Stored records
# # # # # # #

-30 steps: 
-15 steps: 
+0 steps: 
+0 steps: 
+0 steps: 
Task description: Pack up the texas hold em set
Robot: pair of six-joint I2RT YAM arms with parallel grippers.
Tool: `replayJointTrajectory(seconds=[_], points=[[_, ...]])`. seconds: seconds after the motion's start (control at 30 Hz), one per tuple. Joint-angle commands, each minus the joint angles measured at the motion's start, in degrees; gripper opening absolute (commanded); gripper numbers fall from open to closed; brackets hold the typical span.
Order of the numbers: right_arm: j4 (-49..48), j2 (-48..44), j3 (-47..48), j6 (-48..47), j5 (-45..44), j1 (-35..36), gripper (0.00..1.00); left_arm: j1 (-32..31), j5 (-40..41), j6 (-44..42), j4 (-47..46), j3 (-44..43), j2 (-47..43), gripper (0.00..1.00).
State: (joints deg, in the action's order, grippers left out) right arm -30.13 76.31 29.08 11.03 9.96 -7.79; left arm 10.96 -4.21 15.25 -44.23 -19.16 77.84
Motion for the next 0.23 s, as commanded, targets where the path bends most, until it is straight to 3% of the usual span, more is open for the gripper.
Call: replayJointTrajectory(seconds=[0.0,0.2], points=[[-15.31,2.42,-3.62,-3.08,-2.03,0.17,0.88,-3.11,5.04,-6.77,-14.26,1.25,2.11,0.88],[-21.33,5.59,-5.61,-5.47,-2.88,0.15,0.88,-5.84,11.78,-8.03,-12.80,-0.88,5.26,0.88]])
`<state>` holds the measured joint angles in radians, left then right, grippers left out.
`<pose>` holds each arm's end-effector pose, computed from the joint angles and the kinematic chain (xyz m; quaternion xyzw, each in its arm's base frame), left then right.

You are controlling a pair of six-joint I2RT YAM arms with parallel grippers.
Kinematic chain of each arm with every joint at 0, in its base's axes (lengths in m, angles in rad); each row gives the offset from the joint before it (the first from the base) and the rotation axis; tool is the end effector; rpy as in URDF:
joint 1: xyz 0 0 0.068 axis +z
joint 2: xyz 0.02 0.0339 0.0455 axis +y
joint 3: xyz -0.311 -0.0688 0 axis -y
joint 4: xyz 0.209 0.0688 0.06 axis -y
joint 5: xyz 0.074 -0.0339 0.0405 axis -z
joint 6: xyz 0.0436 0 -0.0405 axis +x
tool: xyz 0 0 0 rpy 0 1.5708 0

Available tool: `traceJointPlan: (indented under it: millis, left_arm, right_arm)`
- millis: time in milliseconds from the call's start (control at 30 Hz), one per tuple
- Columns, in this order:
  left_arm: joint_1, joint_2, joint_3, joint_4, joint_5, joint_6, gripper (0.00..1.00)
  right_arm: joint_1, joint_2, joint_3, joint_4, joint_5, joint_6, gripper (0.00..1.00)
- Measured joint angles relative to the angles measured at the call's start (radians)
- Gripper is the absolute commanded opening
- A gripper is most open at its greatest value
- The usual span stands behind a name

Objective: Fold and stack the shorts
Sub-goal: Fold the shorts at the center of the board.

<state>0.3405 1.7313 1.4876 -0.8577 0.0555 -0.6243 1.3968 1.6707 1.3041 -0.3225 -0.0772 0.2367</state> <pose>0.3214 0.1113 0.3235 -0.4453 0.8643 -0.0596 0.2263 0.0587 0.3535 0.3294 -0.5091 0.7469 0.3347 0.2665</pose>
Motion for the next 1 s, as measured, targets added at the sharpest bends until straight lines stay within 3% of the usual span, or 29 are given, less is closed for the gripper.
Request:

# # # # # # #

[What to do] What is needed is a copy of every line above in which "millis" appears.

[Solution for this exercise]
Available tool: `traceJointPlan: (indented under it: millis, left_arm, right_arm)`
- millis: time in milliseconds from the call's start (control at 30 Hz), one per tuple

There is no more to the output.